As an antiemetic agent widely used in Latin America and Asia, difenidol hydrochloride (1,1-diphenyl-4-piperidino-1-butanol hydrochloride) was first approved in the United States in 1967 to treat vomiting and vertigo. Difenidol hydrochloride has good anti-vertigo effect and less adverse reactions1,2,3,4, so it has been widely used in clinical practice. Difenidol is used to inhibit dizziness and antinausea due to its expansion of spasticity, increase blood flow of vertebral artery and basilar artery, regulate vestibular function, inhibit abnormal impulse of vestibular nerve and pharmacological function of vomiting centres5,6. However, in the last 20 years, there have been a number cases of suicides and accidental poisonings related to difenidol in China7,8,9,10,11,12,13,14,15,16,17,18,19. The main symptoms of difenidol poisoning include dry mouth, irritability, hallucinations, headache, euphoria, and temporary hypotension. At high doses, there is H1 receptor antagonists poisoning, which the clinical manifestations are central nervous system inhibition, then excitation and then re-inhibition.9,10,16. Toxic patients often die of respiratory failure due to inhibition of the respiratory center, hypotensive shock, or arrhythmia.

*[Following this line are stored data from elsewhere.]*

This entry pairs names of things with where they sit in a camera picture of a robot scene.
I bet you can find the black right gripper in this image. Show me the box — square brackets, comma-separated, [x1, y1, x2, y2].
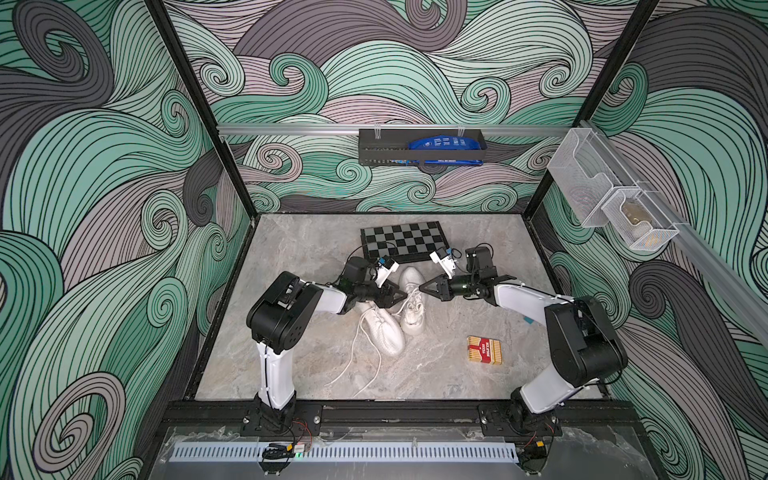
[423, 271, 481, 300]

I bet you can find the white knit shoe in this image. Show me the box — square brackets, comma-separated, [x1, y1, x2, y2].
[355, 302, 405, 357]
[397, 267, 426, 336]

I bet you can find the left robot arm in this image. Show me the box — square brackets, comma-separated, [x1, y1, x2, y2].
[246, 256, 407, 417]

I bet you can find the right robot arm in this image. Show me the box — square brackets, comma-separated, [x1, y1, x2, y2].
[419, 244, 628, 417]

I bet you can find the black grey chessboard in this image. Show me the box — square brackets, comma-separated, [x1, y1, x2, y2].
[360, 221, 450, 264]

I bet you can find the red yellow matchbox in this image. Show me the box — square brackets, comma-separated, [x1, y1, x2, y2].
[467, 335, 503, 365]

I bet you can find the blue oval object in tray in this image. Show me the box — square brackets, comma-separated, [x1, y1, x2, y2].
[408, 135, 483, 151]

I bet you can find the clear plastic bin large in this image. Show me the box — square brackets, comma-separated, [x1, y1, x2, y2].
[548, 128, 620, 228]

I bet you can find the clear plastic bin small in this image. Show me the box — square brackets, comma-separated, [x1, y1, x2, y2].
[601, 187, 679, 252]

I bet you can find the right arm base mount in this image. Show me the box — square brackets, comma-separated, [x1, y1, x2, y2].
[478, 401, 562, 440]

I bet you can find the black wall tray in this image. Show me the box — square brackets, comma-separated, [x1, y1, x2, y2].
[358, 128, 488, 166]

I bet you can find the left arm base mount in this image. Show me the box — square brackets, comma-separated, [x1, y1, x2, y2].
[242, 398, 323, 438]

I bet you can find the white slotted cable duct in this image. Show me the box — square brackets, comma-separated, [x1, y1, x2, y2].
[169, 441, 519, 463]

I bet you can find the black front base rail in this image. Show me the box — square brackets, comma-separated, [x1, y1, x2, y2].
[161, 399, 639, 429]

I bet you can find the black corner frame post right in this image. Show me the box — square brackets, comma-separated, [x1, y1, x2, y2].
[522, 0, 659, 224]

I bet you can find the black corner frame post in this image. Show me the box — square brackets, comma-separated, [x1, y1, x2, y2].
[145, 0, 259, 224]
[522, 0, 659, 224]

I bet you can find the black corner frame post left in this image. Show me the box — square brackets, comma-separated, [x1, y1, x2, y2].
[145, 0, 259, 224]

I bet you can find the aluminium rail back wall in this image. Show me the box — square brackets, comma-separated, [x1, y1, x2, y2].
[217, 122, 570, 137]

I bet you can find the aluminium rail wall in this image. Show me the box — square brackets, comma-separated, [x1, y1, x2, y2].
[217, 122, 570, 137]
[579, 120, 767, 345]

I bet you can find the aluminium rail right wall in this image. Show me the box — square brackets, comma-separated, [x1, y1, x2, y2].
[579, 120, 767, 345]

The most previous studies focused on difenidol’s pharmacology, pharmacokinetics, and clinical application, but they failed to study on the forensic toxicokinetics of difenidol. In fatal poisonings, explanations for possible causes of death often rely on the drug concentrations in vivo. However, there is no widely accepted doses of difenidol in human blood of poisonous or lethal cases. But in fact, postmortem drug concentrations may vary depending on the sampling site and the interval between death and postmortem specimen collection. These changes, which depend on site and time, are known as postmortem redistribution (PMR) in forensic science20,21. In view of the effect of PMR, cause-of-death interpretation may be complicated by comparing postmortem concentrations with drug concentrations at the time of death, making it difficult to determine whether death was attributable to an overdose of difenidol. Therefore, it is necessary to study in detail the dynamic distribution and PMR of difenidol hydrochloride.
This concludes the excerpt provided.